#### TASK REQUIREMENTS:
Every line in the listing below that holds the word "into" should be returned.

◇ ◇ ◇ ◇ ◇ ◇ ◇

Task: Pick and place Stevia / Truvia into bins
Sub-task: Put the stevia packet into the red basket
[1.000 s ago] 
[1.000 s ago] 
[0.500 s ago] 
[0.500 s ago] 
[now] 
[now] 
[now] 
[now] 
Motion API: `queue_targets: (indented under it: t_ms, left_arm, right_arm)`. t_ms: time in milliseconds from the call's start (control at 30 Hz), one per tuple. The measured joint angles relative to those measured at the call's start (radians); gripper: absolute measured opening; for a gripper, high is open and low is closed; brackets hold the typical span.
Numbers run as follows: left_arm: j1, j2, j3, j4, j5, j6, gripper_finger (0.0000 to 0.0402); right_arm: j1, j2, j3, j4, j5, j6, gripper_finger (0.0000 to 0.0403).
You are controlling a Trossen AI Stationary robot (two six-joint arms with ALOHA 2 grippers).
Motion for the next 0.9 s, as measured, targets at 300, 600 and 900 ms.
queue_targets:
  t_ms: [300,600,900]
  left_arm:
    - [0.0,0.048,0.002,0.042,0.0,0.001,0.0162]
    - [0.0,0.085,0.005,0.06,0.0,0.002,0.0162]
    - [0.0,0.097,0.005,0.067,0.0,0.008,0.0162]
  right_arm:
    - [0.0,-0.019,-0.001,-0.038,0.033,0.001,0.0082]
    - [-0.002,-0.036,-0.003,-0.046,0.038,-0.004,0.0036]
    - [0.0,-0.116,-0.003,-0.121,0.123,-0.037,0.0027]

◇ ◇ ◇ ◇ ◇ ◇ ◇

#### TASK SOLUTION:
Task: Pick and place Stevia / Truvia into bins
Sub-task: Put the stevia packet into the red basket

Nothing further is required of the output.